**Work request**
Copy the data exactly, line for line.

::::::::

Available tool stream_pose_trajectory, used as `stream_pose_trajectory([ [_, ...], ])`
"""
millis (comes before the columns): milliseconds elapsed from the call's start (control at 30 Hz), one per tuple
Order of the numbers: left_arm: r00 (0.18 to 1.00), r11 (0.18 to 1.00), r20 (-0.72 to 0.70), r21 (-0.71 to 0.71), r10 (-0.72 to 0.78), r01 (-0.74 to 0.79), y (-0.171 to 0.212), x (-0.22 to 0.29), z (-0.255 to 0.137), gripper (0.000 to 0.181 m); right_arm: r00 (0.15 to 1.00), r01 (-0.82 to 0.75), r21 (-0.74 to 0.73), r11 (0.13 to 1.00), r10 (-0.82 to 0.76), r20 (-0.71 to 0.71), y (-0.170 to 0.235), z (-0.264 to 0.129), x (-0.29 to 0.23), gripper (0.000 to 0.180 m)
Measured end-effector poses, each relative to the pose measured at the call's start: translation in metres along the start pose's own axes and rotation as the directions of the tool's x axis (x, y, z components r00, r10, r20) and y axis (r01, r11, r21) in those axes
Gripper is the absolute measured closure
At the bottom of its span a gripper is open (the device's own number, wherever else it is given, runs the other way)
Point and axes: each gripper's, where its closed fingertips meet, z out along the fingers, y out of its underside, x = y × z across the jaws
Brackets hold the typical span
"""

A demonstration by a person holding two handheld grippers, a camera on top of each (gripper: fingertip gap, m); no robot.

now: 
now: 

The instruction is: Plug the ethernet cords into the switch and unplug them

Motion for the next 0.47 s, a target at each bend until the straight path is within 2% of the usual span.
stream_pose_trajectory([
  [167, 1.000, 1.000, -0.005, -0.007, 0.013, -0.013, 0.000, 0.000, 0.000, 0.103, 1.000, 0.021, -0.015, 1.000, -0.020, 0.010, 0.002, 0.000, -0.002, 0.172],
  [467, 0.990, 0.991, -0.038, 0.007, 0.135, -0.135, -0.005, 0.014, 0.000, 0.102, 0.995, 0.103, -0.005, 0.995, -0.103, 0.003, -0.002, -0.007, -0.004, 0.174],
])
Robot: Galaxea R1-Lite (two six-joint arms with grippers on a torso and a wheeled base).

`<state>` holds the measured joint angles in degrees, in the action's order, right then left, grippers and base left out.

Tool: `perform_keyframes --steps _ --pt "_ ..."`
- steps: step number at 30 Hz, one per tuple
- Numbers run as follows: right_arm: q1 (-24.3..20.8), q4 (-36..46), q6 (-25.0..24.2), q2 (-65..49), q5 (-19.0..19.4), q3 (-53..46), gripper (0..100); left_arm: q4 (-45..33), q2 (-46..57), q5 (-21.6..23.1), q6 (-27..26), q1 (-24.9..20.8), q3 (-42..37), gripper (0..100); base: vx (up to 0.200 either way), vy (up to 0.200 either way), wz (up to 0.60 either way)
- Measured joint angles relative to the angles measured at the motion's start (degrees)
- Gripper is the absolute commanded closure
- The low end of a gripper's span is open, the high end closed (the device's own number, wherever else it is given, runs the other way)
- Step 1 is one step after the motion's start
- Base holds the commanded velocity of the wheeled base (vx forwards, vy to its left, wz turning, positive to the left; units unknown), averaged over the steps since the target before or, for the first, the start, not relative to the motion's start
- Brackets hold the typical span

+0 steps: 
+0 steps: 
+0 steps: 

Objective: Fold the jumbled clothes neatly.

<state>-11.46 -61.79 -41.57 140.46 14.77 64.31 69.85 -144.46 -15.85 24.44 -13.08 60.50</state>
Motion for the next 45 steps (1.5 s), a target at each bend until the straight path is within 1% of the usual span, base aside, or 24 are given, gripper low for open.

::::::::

**Exercise solution**
Available tool stream_pose_trajectory, used as `stream_pose_trajectory([ [_, ...], ])`
"""
millis (comes before the columns): milliseconds elapsed from the call's start (control at 30 Hz), one per tuple
Order of the numbers: left_arm: r00 (0.18 to 1.00), r11 (0.18 to 1.00), r20 (-0.72 to 0.70), r21 (-0.71 to 0.71), r10 (-0.72 to 0.78), r01 (-0.74 to 0.79), y (-0.171 to 0.212), x (-0.22 to 0.29), z (-0.255 to 0.137), gripper (0.000 to 0.181 m); right_arm: r00 (0.15 to 1.00), r01 (-0.82 to 0.75), r21 (-0.74 to 0.73), r11 (0.13 to 1.00), r10 (-0.82 to 0.76), r20 (-0.71 to 0.71), y (-0.170 to 0.235), z (-0.264 to 0.129), x (-0.29 to 0.23), gripper (0.000 to 0.180 m)
Measured end-effector poses, each relative to the pose measured at the call's start: translation in metres along the start pose's own axes and rotation as the directions of the tool's x axis (x, y, z components r00, r10, r20) and y axis (r01, r11, r21) in those axes
Gripper is the absolute measured closure
At the bottom of its span a gripper is open (the device's own number, wherever else it is given, runs the other way)
Point and axes: each gripper's, where its closed fingertips meet, z out along the fingers, y out of its underside, x = y × z across the jaws
Brackets hold the typical span
"""

A demonstration by a person holding two handheld grippers, a camera on top of each (gripper: fingertip gap, m); no robot.

now: 
now: 

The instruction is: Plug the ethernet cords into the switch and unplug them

Motion for the next 0.47 s, a target at each bend until the straight path is within 2% of the usual span.
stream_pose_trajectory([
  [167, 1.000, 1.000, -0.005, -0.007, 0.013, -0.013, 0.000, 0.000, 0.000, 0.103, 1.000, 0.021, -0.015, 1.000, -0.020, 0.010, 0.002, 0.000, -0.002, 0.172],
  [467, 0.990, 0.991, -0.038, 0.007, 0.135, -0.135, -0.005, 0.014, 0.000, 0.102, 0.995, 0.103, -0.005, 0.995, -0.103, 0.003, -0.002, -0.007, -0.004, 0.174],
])
Robot: Galaxea R1-Lite (two six-joint arms with grippers on a torso and a wheeled base).

`<state>` holds the measured joint angles in degrees, in the action's order, right then left, grippers and base left out.

Tool: `perform_keyframes --steps _ --pt "_ ..."`
- steps: step number at 30 Hz, one per tuple
- Numbers run as follows: right_arm: q1 (-24.3..20.8), q4 (-36..46), q6 (-25.0..24.2), q2 (-65..49), q5 (-19.0..19.4), q3 (-53..46), gripper (0..100); left_arm: q4 (-45..33), q2 (-46..57), q5 (-21.6..23.1), q6 (-27..26), q1 (-24.9..20.8), q3 (-42..37), gripper (0..100); base: vx (up to 0.200 either way), vy (up to 0.200 either way), wz (up to 0.60 either way)
- Measured joint angles relative to the angles measured at the motion's start (degrees)
- Gripper is the absolute commanded closure
- The low end of a gripper's span is open, the high end closed (the device's own number, wherever else it is given, runs the other way)
- Step 1 is one step after the motion's start
- Base holds the commanded velocity of the wheeled base (vx forwards, vy to its left, wz turning, positive to the left; units unknown), averaged over the steps since the target before or, for the first, the start, not relative to the motion's start
- Brackets hold the typical span

+0 steps: 
+0 steps: 
+0 steps: 

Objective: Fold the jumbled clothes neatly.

<state>-11.46 -61.79 -41.57 140.46 14.77 64.31 69.85 -144.46 -15.85 24.44 -13.08 60.50</state>
Motion for the next 45 steps (1.5 s), a target at each bend until the straight path is within 1% of the usual span, base aside, or 24 are given, gripper low for open.

Work on the exercise is finished.